Work instruction - Go through the listing below from its first line and repeat each line exactly, ending at the line containing "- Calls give" and including it.

---------- Source data

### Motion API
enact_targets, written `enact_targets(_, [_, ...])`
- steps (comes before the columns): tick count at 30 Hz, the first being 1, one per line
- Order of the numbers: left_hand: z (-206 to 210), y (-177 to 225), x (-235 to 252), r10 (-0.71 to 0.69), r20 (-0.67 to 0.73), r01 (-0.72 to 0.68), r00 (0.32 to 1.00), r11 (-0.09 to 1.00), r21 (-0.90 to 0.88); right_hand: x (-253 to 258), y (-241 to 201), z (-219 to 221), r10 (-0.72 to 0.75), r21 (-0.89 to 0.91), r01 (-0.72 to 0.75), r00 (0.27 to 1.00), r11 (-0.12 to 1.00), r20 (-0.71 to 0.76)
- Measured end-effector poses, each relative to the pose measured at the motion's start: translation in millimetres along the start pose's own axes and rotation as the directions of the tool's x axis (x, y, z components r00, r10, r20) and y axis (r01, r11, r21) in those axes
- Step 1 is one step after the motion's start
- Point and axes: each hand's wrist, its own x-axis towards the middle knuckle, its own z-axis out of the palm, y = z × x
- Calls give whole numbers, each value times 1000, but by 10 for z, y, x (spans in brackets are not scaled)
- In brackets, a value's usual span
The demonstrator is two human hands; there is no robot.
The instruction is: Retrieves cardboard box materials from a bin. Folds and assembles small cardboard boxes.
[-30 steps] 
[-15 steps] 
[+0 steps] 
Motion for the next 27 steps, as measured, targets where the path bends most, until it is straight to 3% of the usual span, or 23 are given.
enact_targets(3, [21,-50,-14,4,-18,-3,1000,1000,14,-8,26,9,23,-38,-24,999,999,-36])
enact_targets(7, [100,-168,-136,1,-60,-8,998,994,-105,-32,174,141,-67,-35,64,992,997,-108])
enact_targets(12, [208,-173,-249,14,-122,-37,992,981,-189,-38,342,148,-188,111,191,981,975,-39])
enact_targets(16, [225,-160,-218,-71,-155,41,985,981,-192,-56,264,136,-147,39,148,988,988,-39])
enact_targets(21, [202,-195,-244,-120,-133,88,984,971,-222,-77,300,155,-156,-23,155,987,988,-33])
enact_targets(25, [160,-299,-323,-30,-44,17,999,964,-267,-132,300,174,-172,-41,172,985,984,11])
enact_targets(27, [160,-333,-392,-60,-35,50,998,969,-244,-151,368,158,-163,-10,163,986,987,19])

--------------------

Written answer -
### Motion API
enact_targets, written `enact_targets(_, [_, ...])`
- steps (comes before the columns): tick count at 30 Hz, the first being 1, one per line
- Order of the numbers: left_hand: z (-206 to 210), y (-177 to 225), x (-235 to 252), r10 (-0.71 to 0.69), r20 (-0.67 to 0.73), r01 (-0.72 to 0.68), r00 (0.32 to 1.00), r11 (-0.09 to 1.00), r21 (-0.90 to 0.88); right_hand: x (-253 to 258), y (-241 to 201), z (-219 to 221), r10 (-0.72 to 0.75), r21 (-0.89 to 0.91), r01 (-0.72 to 0.75), r00 (0.27 to 1.00), r11 (-0.12 to 1.00), r20 (-0.71 to 0.76)
- Measured end-effector poses, each relative to the pose measured at the motion's start: translation in millimetres along the start pose's own axes and rotation as the directions of the tool's x axis (x, y, z components r00, r10, r20) and y axis (r01, r11, r21) in those axes
- Step 1 is one step after the motion's start
- Point and axes: each hand's wrist, its own x-axis towards the middle knuckle, its own z-axis out of the palm, y = z × x
- Calls give whole numbers, each value times 1000, but by 10 for z, y, x (spans in brackets are not scaled)

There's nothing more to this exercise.